In Figure 3, the time series distributions of the observed data and predicted data of Busan North Port and Busan New Port cases indicate that the predicted values represent the trend of the observed values well. Figure 4 shows the IOA of the observed and predicted results. The IOA of Busan North Port was slightly higher than that of Busan New Port. In Busan North Port, Case 3 (AQMS + ASOS + berths of 2000 tons or larger ships) was used as input data. In Busan New Port, Case 5 (AQMS + ASOS + berths of all ships) was used as the input data. Hence, this result suggests that the method involving the incorporation of the activity of air pollutant emission sources can result in a higher prediction performance than the method involving predictions using air quality and meteorological data. In the future, the prediction performance could be improved upon by incorporating data regarding the activity of the ground support facilities of the air pollutant emission sources in the port.

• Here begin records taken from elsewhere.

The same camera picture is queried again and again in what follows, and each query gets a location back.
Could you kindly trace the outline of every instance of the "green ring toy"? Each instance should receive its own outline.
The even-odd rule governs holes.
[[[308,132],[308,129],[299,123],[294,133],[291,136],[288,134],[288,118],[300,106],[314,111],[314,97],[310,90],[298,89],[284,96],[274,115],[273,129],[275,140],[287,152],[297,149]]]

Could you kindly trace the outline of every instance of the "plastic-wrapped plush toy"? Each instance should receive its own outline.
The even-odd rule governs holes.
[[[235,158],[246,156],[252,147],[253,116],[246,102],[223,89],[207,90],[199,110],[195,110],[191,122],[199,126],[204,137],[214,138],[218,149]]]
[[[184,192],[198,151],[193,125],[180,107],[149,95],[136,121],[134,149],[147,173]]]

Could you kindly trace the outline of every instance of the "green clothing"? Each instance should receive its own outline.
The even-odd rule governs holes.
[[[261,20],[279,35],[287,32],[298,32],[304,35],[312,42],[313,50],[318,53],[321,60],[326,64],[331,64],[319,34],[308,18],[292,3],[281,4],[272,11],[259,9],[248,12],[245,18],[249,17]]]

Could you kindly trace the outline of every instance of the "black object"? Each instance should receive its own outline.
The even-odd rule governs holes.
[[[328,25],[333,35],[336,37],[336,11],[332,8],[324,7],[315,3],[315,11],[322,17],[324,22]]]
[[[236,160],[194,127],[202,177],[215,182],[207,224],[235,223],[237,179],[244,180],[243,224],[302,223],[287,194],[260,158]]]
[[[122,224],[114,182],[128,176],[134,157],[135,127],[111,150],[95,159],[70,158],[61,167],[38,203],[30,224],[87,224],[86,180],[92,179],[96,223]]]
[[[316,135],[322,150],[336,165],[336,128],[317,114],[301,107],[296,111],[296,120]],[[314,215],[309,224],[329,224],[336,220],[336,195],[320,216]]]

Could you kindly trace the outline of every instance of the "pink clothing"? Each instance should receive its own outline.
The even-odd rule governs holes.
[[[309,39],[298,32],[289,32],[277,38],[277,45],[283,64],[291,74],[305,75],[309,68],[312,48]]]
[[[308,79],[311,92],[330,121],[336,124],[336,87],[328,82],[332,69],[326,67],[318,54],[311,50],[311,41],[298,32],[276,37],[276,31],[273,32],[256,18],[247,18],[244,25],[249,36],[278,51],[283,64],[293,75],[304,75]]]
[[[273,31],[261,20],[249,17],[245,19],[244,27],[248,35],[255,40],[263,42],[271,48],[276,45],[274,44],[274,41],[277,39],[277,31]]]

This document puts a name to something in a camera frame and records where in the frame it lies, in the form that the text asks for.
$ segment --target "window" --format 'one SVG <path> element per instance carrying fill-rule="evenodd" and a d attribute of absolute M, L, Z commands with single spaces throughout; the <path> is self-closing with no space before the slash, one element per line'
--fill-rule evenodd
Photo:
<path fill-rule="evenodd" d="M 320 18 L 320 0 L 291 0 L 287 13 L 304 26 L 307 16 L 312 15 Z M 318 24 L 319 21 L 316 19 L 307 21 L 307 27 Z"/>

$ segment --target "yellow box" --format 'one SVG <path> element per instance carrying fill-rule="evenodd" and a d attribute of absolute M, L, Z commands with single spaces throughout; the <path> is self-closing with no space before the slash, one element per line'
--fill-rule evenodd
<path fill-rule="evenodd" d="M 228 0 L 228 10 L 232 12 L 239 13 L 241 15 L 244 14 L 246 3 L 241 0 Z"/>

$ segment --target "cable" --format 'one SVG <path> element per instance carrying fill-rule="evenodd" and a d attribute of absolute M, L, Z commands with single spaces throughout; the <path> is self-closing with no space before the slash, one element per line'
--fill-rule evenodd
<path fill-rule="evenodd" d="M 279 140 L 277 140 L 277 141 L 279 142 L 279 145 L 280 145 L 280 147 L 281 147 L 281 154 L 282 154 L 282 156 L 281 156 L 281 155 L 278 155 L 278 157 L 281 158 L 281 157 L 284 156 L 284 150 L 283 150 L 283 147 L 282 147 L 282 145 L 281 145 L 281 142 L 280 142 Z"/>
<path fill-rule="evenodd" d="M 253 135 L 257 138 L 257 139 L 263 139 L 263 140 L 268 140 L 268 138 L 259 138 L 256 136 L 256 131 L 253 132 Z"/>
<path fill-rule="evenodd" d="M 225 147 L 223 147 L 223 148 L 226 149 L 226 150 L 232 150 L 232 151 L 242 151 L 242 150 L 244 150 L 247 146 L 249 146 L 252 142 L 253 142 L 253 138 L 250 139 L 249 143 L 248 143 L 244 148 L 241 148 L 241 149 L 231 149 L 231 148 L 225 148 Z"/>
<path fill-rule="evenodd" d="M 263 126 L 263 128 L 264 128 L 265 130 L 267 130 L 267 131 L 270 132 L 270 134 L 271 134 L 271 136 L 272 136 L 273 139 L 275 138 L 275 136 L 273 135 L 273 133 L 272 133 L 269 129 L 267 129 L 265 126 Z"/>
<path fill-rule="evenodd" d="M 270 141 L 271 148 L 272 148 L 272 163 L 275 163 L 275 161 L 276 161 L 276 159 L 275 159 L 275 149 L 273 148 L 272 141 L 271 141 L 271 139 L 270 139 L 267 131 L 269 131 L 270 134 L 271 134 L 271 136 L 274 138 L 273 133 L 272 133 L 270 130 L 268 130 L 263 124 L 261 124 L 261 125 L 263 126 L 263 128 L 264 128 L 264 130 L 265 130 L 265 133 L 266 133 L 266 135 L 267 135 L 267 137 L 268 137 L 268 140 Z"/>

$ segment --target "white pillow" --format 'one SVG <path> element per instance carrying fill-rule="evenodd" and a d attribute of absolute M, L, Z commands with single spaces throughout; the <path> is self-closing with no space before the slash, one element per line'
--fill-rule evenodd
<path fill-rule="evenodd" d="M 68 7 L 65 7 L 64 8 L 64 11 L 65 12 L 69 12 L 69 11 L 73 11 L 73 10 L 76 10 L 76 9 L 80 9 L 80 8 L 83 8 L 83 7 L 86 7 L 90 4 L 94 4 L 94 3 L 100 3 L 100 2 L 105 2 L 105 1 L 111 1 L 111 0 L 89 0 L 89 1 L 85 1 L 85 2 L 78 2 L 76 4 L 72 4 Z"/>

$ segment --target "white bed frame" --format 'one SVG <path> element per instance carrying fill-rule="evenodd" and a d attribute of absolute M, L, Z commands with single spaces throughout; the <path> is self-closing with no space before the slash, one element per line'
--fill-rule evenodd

The main research direction to date has been to utilize atmospheric observation data and meteorological data when predicting air quality through machine learning. Our research method applies machine learning methods that consider the activity of the emission source as well as atmospheric observation data and meteorological data. The prediction considering the activity of the emission source showed an IOA of 0.969 to 0.975. This shows that our proposed prediction method is better able to predict air quality.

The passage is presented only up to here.